1. A particle applicator comprising a holder for the particles having an outlet at a compression zone defined by a roller with axially extending pockets arranged to rotate past a coating pressure surface for pressing the particles into the pockets so as to achieve an accurately metered supply of particles from said applicator.

2. An applicator as claimed in claim 1, wherein the coacting pressure surface is provided on a cooperating stationary pressure roll.
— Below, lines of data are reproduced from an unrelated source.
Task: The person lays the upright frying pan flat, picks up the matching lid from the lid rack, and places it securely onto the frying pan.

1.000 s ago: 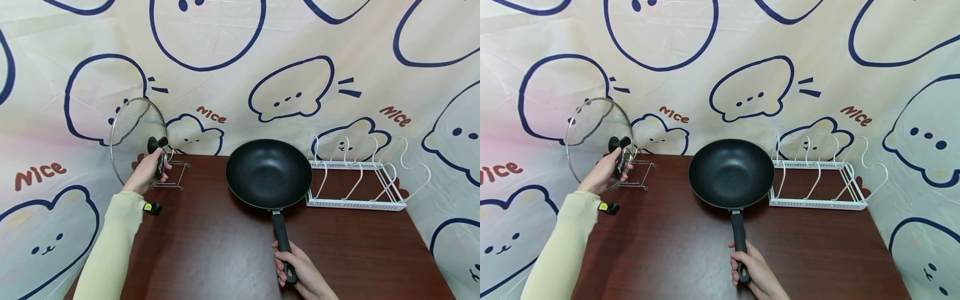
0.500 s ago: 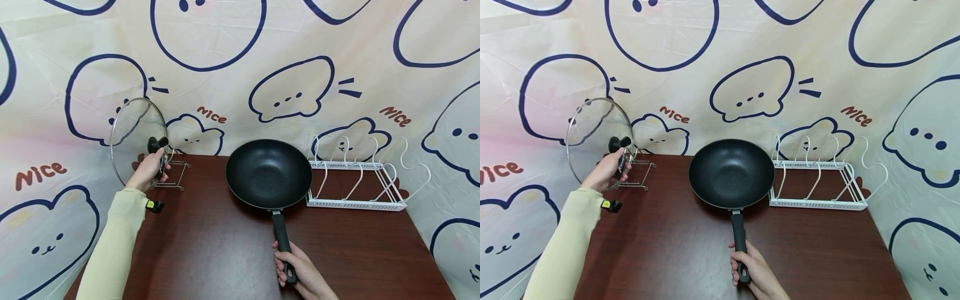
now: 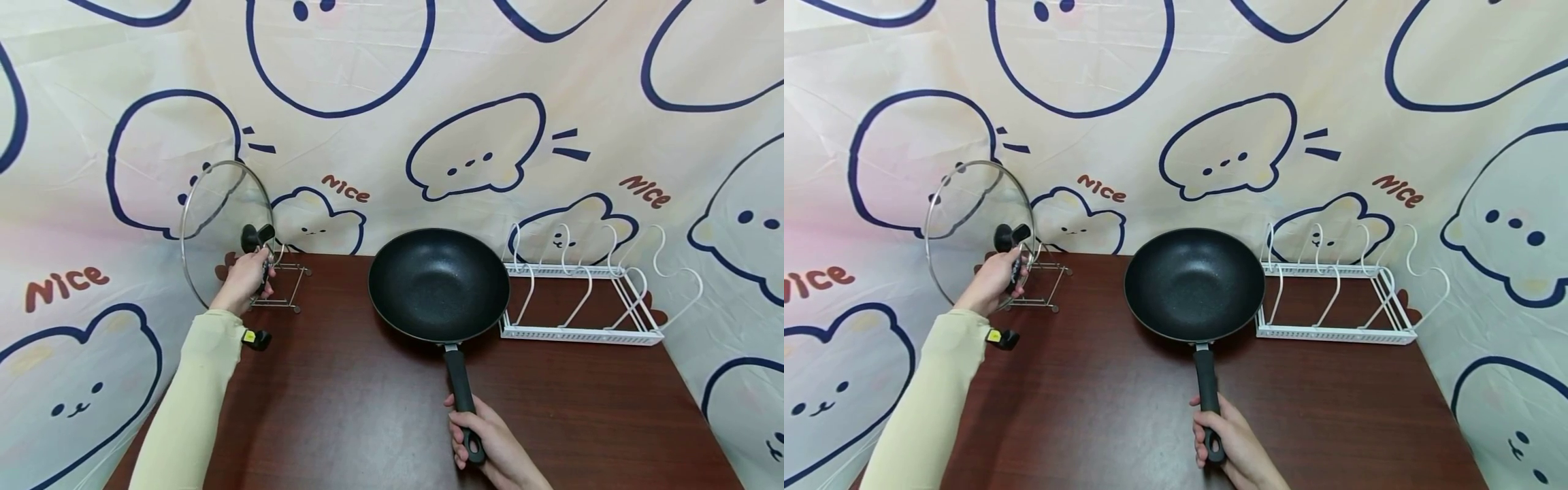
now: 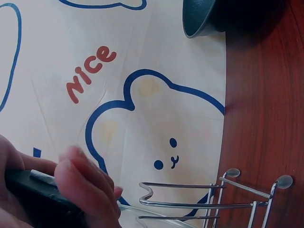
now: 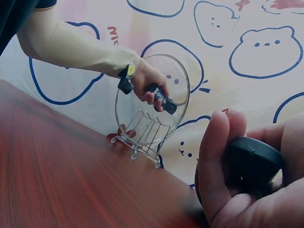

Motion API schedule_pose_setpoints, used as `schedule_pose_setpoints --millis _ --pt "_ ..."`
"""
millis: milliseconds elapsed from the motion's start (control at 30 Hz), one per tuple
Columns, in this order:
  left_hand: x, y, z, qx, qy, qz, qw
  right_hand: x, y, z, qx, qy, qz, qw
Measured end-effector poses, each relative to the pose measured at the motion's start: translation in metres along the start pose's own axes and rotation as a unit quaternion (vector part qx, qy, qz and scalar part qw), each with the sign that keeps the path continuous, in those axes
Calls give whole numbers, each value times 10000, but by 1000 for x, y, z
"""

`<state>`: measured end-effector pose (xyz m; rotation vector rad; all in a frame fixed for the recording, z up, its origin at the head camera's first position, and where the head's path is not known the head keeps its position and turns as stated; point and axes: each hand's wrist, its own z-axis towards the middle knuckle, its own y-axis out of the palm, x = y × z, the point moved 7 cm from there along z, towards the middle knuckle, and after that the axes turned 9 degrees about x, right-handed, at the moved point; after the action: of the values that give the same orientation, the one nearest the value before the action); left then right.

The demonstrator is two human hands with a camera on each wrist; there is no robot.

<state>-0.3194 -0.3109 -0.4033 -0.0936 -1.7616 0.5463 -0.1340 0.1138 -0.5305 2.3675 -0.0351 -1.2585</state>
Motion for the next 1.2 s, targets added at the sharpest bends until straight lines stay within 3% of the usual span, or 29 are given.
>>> schedule_pose_setpoints --millis 300,933,1200 --pt "-3 1 1 86 45 -112 9999 1 1 0 -16 34 52 10000" --pt "-8 1 3 -134 -64 -807 9966 0 0 0 -37 -59 26 10000" --pt "-6 1 -1 -35 93 -491 9987 1 0 0 -42 -66 38 10000"
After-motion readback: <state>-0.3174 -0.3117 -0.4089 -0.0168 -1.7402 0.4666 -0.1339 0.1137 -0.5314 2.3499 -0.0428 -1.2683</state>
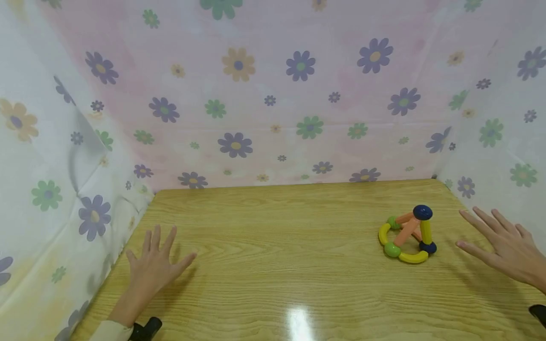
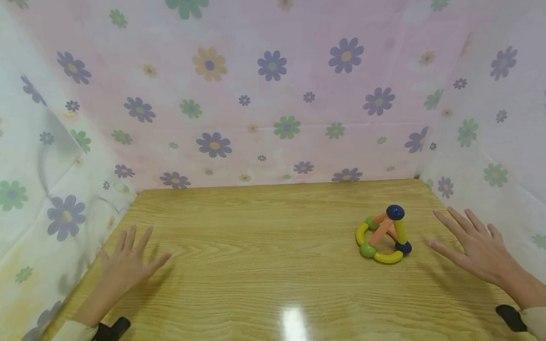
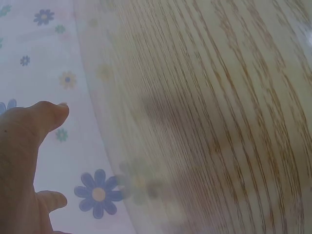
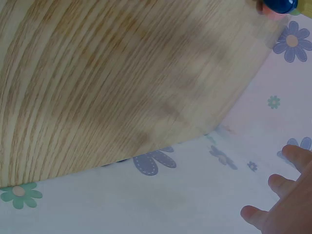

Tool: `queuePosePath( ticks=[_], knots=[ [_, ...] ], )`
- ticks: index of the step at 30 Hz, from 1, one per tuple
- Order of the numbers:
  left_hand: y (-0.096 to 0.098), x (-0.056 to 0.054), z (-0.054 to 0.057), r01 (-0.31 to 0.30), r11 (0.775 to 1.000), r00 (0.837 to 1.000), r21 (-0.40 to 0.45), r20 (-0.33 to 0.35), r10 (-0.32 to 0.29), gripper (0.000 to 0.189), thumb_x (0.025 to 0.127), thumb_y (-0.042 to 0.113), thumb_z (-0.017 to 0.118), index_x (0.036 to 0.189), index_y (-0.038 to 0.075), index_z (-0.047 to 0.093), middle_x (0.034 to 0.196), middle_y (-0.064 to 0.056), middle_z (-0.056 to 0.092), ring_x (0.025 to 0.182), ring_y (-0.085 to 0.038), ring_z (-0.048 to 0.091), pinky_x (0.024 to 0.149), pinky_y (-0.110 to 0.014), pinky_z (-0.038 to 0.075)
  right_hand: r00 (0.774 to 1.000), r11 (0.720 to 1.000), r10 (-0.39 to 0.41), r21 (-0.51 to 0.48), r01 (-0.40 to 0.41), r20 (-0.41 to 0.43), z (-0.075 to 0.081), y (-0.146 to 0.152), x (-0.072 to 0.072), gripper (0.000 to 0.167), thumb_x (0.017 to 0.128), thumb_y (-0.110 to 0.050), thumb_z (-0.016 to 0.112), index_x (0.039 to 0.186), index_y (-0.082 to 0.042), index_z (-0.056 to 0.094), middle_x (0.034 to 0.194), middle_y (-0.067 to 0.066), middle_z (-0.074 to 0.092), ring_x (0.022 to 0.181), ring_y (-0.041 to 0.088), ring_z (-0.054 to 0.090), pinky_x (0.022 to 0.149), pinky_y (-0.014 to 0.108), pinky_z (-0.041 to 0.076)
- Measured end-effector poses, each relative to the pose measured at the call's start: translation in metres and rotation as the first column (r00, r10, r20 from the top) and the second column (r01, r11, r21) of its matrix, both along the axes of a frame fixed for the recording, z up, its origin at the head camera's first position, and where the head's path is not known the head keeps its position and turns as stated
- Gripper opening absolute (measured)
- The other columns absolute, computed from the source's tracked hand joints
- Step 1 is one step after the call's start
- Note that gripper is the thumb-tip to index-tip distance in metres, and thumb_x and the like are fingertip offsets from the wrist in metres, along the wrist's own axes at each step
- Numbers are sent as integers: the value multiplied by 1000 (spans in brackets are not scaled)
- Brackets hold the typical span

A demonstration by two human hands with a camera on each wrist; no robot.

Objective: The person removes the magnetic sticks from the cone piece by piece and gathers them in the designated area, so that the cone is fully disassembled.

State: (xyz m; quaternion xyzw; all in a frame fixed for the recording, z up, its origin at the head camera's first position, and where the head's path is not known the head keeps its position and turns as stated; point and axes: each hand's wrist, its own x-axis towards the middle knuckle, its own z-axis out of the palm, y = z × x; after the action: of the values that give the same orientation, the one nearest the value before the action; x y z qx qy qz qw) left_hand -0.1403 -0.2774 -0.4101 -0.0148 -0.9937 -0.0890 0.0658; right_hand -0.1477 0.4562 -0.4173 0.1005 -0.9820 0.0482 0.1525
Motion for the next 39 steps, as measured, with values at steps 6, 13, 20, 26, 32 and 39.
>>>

3. An applicator as claimed in claim 2, wherein the pressure roll has a further pressure surface remote from said compression zone and the pressure roll is rotatable so as to bring said further pressure surface into the compression zone when wear of the first mentioned pressure surface has occurred.

4. An applicator as claimed in any one of the preceding claims, wherein each pocket is approximately 10mm wide and 3mm deep.

5. An applicator as claimed in any one. of the preceding claims further comprising a dust separator arranged below said roller for receiving dust-contaminated particulate material therefrom, said separator including an inclined perforated surface for receiving said material and directing it onto a conveyor over at least part of the transverse extent thereof, the size of said perforations being selected such that dust can penetrate said surface to fall onto said conveyor in advance of said particles, and the inclined length of said surface being such that the particles fall onto the conveyor after the dust so as to cover the same.

6. An applicator as claimed in any one of claims 1 to 4, further comprising a settling device comprising a plurality of mutually inclined surfaces arranged one above the other so as to enable the particles to cascade from the uppermost surface (receiving the material deposited from the roller) onto the successive lower surfaces, the inclination of said surfaces and their friction coefficient being so selected that dust and other fines slide down successive surfaces at a rate approximating to the rate of decent of the particles thereby encouraging the dust and other fines to settle at the same rate as the particles and avoiding delayed dust settlement.

7. A dust separator comprising in combination with means for feeding dust-contaminated particulate material, an inclined perforated surface for receiving said material from said feeding means and directing it onto a conveyor over at least part of the transverse extent thereof, the size of said perforations being selected such that dust can penetrate said surface to all onto said conveyor in advance of said particles, and the inclined length of said surface being such that the particles fall onto the conveyor after the dust so as to cover the same.

8. A settling device comprising in combination with means for feeding dust-contaminated particulate material, a plurality of mutually inclined surfaces arranged one above the other so as to enable the particles to cascade from the uppermost surface onto the successive lower surfaces, the inclination of said surfaces and their friction coefficient being so selected that dust and other fines slide down successive surfaces at a rate approximating to the rate of decent of the particles thereby encouraging the dust and other fines to settle at the same rate as the particles and avoiding delayed dust settlement.